Theoretically, intranasal spray type live vaccines are more effective against respiratory viral diseases than vaccines administered via other routes, such as intramuscular or subcutaneous injections of inactivated vaccines. Live vaccines administered intranasally could elicit a mucosal immune response that directly block viral infection in respiratory tissues and cells as well as enhance cellular immunity. For live vaccines, high temperature-sensitive viruses are ideally used because they are attenuated due to the lack of growth in lower respiratory organs, such as the lungs. So far, no report has been published examining high temperature-sensitive strains of IDV. In contrast, a couple of temperature-sensitive, cold-adapted strains of IAV have been developed as live vaccines. In IAV live vaccine developed using the A/Le17 strain, PB2 V478L and PB1 K265N and V591I are mutations responsible for its temperature-sensitivity35,36. Although precise mechanisms have not been elucidated, the amino acid changes at position 478 in the cap-binding region of PB2 and at positions 265 and 591 in the RNA-binding region of PB135,46 may presumably alter the structural and functional interactions between PB2 or PB1 and viral or host factors at higher temperatures. Notably, these mutations could mediate a similar phenotypic effect in the other IAV36,37. Due to functional similarities, the putative structure of functional domains of PB2 and PB1 proteins should be conserved between IAV and IDV, despite their partial identities in amino acid sequences as shown in Fig. 1. Based on this concept, we aimed to develop mutant rD/OK-AL strain by inducing PB2 V494L and PB1 R267N mutations via reverse genetics as a candidate live vaccine for IDV infection. Consequently, this strategy successfully generated a high temperature-sensitive rD/OK-AL. Additional analyses of virus growth with one single mutation suggest that PB2 V494L is mainly and PB1 R267N is synergically required for the D/OK to acquire the ts phenotype. Understanding the molecular basis of this observation can contribute towards further design of IDV live vaccines.

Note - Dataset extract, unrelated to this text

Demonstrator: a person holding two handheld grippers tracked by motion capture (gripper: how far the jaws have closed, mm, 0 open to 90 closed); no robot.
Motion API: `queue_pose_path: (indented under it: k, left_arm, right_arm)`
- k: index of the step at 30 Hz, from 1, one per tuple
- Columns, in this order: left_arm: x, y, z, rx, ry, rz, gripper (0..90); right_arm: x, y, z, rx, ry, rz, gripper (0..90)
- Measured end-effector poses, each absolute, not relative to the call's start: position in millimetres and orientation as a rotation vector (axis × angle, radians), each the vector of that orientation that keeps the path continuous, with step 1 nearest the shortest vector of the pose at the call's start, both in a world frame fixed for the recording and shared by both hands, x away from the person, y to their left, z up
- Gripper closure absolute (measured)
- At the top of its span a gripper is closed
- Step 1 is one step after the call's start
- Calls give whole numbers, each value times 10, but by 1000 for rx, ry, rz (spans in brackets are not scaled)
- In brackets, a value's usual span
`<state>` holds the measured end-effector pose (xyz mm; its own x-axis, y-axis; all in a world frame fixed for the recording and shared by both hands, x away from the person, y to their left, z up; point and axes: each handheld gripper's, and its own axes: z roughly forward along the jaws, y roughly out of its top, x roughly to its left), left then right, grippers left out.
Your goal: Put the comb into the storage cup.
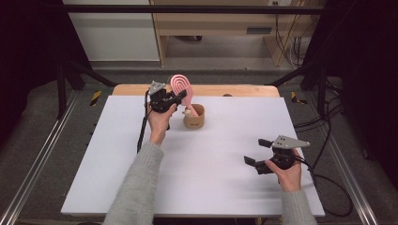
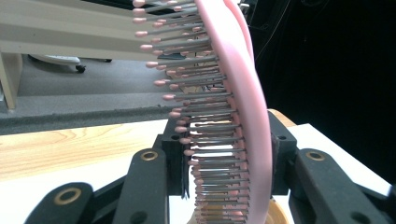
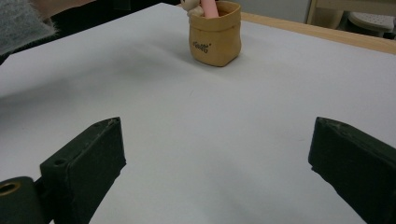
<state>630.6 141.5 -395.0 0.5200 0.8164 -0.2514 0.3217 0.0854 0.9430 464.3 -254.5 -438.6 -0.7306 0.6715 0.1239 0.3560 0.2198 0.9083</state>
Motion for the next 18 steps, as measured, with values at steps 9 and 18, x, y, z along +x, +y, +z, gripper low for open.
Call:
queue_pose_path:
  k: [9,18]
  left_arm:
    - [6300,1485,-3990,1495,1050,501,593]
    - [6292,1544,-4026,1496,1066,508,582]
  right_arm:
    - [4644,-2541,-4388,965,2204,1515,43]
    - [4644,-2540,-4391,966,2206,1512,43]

During the spread of IAV infection from the upper respiratory tract to the lower respiratory organs, such as the lungs, the damaged tissues induce high levels of cytokines, resulting in systemic symptoms and sometimes severe illness. Therefore, the strains, which cannot replicate in the lungs, can be attenuated for the development of live vaccines34. Studies on nasal inoculation of mice with high temperature-sensitive viruses have reported significantly reduced or complete loss of replication in the lungs40,47. Although IDV pathogenicity seems different among mouse strains as well as viral strains48, since D/OK grows well in respiratory organs of BALB/c mouse model, we used this mouse strain to evaluate the live vaccine potential of rD/OK-AL. We found no viral replication in the lungs of mice after three and six days following inoculation with rD/OK-AL. However, minor viral replication was observed in the nose of mice on day three following inoculation, demonstrating that rD/OK-AL acquired high temperature sensitivity, which was facilitated by mutations introduced, under in vivo as well as in vitro settings. Because the core body temperature of cattle, the main host of IDV, is between 38–39 °C, it was hypothesized that rD/OK-AL does not replicate in the lungs of cattle, leading to its attenuated phenotype in this animal.

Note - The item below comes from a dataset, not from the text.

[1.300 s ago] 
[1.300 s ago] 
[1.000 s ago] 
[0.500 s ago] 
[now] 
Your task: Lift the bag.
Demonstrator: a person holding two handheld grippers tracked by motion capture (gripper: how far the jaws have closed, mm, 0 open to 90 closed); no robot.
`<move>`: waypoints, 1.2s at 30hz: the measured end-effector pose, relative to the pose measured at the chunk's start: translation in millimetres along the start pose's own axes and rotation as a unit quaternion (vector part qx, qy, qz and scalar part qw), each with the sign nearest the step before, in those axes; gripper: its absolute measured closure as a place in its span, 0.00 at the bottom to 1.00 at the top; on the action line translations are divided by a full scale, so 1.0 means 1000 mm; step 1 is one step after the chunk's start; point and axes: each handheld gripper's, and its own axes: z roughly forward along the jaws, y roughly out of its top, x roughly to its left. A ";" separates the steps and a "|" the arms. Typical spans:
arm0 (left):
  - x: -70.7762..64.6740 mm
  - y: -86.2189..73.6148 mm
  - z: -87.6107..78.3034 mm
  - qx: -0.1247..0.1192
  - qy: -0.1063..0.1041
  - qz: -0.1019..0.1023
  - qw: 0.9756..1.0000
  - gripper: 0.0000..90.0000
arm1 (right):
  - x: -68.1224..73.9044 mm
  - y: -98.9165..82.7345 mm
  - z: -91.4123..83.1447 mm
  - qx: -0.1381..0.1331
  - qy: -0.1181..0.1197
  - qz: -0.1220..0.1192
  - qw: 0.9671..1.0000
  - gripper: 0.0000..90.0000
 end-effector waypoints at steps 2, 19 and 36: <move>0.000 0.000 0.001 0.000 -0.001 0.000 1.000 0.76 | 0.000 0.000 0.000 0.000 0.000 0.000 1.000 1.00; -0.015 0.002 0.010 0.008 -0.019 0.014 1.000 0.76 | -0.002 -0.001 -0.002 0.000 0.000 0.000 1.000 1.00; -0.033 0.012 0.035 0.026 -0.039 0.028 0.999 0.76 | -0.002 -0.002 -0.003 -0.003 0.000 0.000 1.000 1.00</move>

Although the rD/OK-AL showed weak growth in the nasal turbinate, sufficient immune response to protect against the challenge with wild-type D/OK was observed in animals following the rD/OK-AL inoculation. This was in contrast to subcutaneous injection of the formalin-inactivated D/OK for which immunogenicity may be insufficient to protect against the wild-type virus challenge. An inactivated candidate vaccine incompletely inhibited disease progression in cattle32, consistent with our findings corresponding to formalin-inactivated D/OK. Although the inactivated vaccine induces the production of IgG antibodies in sera of immunized animals, which could block viral growth in lungs as shown in our study (Fig. 3C), the intranasal spray type live vaccines would be more effective for protection against IDV infection. Collectively, our results indicate that the rD/OK-AL can be a highly promising candidate strain for the development of an attenuated live vaccine for IDV infection and controlling BRDC. Studies on ts phenotypic stability, pathogenicity, immunogenicity including cellular immune response, and protective effect of rD/OK-AL in cattle are required to evaluate its potential for live IDV vaccine.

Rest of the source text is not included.